Now, having a practice regime is great but my husband and neighbours are not used to the constant aural bombardment. So far they have been very polite about it and one has even provided my husband with a man-cave to retreat to. I am sure they are all looking forward to me going back to work, whenever that might be, but in the meantime, I need to be considerate about the length of time that they have to put up with the noise and also the time of day it is inflicted on them.
As well as a superb grand piano, I am very lucky to own a Roland keyboard and this has really influenced the way in which I practice. With a set of decent headphones, the sound is great but it also has a secret weapon – an internal electronic metronome which can’t be thrown at the wall when it doesn’t keep time with your constant internal clock! So I can practice day or night without disturbing anyone (although I believe you know when I am playing as you can hear the noise of the keys being depressed over the top of the TV downstairs!)
Many hours of fun and bad language followed (particularly when tackling the fugues in the last movement) and then to prepare for a piano lesson with a difference – via Skype! So a date was set and software tested with a neighbour, and come the day we couldn’t get a connection on the laptop. But where there is a will, there’s a way. Abandon the laptop by the grand piano and use the keyboard with the mobile strapped to the top of the handle of the hoover! I was more worried about our stack of towels by the keyboard being visible than Op 110….
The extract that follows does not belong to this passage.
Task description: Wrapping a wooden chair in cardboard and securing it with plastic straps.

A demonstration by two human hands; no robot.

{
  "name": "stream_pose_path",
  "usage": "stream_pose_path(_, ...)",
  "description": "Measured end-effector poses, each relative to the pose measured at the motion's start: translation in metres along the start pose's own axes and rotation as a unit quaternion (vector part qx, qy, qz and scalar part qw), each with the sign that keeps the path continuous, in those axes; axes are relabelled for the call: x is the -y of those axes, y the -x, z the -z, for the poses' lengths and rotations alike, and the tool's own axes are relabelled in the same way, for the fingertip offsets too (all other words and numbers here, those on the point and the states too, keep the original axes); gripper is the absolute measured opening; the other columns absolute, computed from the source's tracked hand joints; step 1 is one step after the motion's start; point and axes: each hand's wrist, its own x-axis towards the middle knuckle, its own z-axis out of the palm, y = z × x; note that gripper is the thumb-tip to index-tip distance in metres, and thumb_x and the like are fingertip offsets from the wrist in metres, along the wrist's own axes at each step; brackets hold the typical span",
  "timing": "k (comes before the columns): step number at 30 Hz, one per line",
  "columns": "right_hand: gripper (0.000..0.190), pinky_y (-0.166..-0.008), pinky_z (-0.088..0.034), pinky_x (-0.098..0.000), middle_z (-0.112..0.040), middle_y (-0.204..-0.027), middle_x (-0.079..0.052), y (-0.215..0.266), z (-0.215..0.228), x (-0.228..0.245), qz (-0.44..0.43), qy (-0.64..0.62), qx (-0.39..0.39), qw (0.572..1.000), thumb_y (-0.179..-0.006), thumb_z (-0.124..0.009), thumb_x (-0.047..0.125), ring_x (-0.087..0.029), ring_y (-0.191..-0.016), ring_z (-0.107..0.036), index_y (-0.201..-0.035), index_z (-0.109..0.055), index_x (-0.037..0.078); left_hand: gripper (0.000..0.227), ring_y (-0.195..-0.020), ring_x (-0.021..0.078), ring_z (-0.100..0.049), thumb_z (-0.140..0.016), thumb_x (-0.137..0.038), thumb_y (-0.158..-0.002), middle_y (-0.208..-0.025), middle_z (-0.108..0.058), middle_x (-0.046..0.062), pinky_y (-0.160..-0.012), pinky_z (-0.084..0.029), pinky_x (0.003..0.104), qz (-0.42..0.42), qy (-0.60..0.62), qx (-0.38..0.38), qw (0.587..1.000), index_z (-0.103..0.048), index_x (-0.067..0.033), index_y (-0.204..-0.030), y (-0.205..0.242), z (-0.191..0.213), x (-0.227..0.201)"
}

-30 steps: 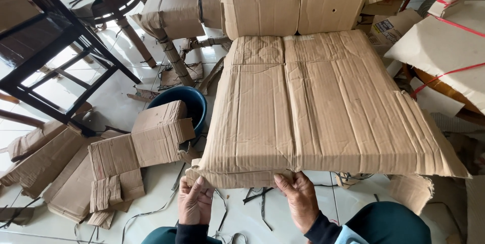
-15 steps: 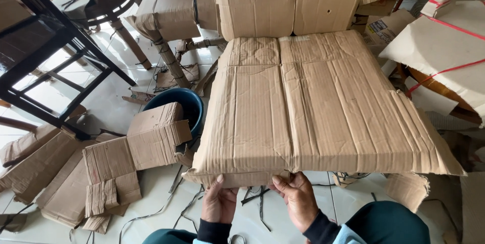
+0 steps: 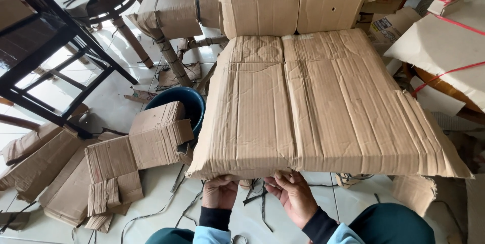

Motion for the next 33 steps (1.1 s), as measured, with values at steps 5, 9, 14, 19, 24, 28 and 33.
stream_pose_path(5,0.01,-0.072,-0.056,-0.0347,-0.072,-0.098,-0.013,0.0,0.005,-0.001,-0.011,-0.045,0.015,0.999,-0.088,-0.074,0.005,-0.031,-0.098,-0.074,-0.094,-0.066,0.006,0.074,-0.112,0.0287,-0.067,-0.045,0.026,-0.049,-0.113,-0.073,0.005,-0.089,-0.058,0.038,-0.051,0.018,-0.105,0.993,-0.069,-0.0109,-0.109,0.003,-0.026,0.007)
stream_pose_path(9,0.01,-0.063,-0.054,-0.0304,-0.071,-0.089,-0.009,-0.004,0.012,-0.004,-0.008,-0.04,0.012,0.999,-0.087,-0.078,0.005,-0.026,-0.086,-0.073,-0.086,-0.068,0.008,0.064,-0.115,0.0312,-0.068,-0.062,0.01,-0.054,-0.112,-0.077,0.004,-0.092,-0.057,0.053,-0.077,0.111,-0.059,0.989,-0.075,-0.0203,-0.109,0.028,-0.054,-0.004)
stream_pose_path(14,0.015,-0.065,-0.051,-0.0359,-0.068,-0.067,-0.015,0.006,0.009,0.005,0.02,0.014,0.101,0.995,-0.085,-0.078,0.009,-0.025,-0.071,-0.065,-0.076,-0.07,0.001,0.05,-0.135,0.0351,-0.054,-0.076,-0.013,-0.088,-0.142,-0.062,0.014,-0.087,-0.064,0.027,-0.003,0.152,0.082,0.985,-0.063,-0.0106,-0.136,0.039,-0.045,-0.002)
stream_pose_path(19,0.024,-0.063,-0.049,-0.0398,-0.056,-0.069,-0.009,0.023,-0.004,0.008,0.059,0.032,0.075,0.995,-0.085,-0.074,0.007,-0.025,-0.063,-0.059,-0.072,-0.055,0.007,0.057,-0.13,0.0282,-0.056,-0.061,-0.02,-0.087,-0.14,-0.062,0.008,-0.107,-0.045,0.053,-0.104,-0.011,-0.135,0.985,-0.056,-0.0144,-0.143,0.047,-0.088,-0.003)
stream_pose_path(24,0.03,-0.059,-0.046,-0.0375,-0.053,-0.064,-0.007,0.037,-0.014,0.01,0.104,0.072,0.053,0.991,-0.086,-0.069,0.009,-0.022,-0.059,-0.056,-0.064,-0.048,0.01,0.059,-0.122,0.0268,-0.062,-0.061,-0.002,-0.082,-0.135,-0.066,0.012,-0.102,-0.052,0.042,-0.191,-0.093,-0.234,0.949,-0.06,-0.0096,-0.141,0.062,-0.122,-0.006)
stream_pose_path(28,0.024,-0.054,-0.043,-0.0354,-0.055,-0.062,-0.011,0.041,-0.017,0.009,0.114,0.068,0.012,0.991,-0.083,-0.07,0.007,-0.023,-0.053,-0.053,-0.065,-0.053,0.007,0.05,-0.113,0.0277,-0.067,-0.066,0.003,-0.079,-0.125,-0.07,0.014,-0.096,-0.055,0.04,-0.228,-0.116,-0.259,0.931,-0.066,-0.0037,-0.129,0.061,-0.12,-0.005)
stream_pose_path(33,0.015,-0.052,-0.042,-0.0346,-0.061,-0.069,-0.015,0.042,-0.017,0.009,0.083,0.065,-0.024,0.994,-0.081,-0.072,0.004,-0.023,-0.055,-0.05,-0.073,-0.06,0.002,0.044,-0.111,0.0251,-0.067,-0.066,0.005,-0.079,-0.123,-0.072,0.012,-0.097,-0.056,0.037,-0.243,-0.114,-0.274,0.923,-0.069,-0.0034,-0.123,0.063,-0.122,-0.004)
Several weeks on and Skype has been mastered and the laptop is now behaving – shame about the pupil. I am getting used to playing to a laptop balanced on a bar stool – shame there’s no bar! – and having my lesson at home with all the distractions that brings with it. If anyone thinks piano lessons by Skype are a doddle – think again. They work in a totally different way and are very productive, although I have yet to be convinced that pedalling is totally covered. I still wonder if there is any possibility of rigging up YouTube and using a professional recording one week instead of me….nice thought!!!!!!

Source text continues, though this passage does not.